*** Opening of Exercise data ***

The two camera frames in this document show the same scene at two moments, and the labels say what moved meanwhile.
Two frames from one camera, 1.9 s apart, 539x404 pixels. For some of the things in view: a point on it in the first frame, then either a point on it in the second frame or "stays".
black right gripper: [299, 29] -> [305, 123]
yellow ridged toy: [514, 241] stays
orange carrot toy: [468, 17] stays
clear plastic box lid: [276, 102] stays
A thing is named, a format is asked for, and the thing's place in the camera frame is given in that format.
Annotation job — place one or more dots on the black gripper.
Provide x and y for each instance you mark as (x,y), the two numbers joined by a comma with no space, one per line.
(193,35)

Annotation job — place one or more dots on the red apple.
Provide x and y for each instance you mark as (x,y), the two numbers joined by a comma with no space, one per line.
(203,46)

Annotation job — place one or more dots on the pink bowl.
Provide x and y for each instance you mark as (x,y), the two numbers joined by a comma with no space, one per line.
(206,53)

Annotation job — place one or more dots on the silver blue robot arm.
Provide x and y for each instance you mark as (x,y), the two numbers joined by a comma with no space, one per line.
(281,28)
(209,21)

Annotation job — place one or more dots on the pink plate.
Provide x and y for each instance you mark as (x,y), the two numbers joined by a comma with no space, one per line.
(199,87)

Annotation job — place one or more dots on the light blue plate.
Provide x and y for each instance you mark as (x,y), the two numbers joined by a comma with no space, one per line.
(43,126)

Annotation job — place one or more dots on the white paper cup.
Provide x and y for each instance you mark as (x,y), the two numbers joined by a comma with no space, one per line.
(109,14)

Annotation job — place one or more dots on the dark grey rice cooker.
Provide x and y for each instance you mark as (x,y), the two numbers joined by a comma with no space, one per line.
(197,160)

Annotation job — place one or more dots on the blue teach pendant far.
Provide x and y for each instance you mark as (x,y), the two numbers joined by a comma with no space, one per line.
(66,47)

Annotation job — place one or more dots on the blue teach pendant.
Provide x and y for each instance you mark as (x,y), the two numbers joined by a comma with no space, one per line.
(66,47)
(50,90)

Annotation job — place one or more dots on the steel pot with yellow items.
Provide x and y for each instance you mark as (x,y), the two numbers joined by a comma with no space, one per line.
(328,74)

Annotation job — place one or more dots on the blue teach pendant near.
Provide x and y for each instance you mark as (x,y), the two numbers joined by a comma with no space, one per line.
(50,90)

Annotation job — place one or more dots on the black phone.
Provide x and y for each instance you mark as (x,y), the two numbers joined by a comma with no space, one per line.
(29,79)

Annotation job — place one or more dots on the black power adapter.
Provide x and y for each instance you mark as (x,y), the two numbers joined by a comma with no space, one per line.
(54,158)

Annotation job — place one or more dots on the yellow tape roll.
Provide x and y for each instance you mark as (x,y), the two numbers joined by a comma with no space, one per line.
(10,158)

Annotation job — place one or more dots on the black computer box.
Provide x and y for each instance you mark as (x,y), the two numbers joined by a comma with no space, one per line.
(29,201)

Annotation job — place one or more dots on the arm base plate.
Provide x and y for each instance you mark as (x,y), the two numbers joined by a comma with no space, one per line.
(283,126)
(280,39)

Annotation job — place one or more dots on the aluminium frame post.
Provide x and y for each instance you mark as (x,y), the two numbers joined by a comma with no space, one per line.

*** Close of Exercise data ***

Required action
An exact copy is needed of the lines from the one containing "black computer box." through the end of the records.

Exercise result
Annotation job — place one or more dots on the black computer box.
Provide x and y for each instance you mark as (x,y), the two numbers joined by a comma with no space, one per line.
(29,201)

Annotation job — place one or more dots on the arm base plate.
Provide x and y for each instance you mark as (x,y), the two numbers joined by a comma with no space, one per line.
(283,126)
(280,39)

Annotation job — place one or more dots on the aluminium frame post.
Provide x and y for each instance you mark as (x,y), the two numbers joined by a comma with no space, one per line.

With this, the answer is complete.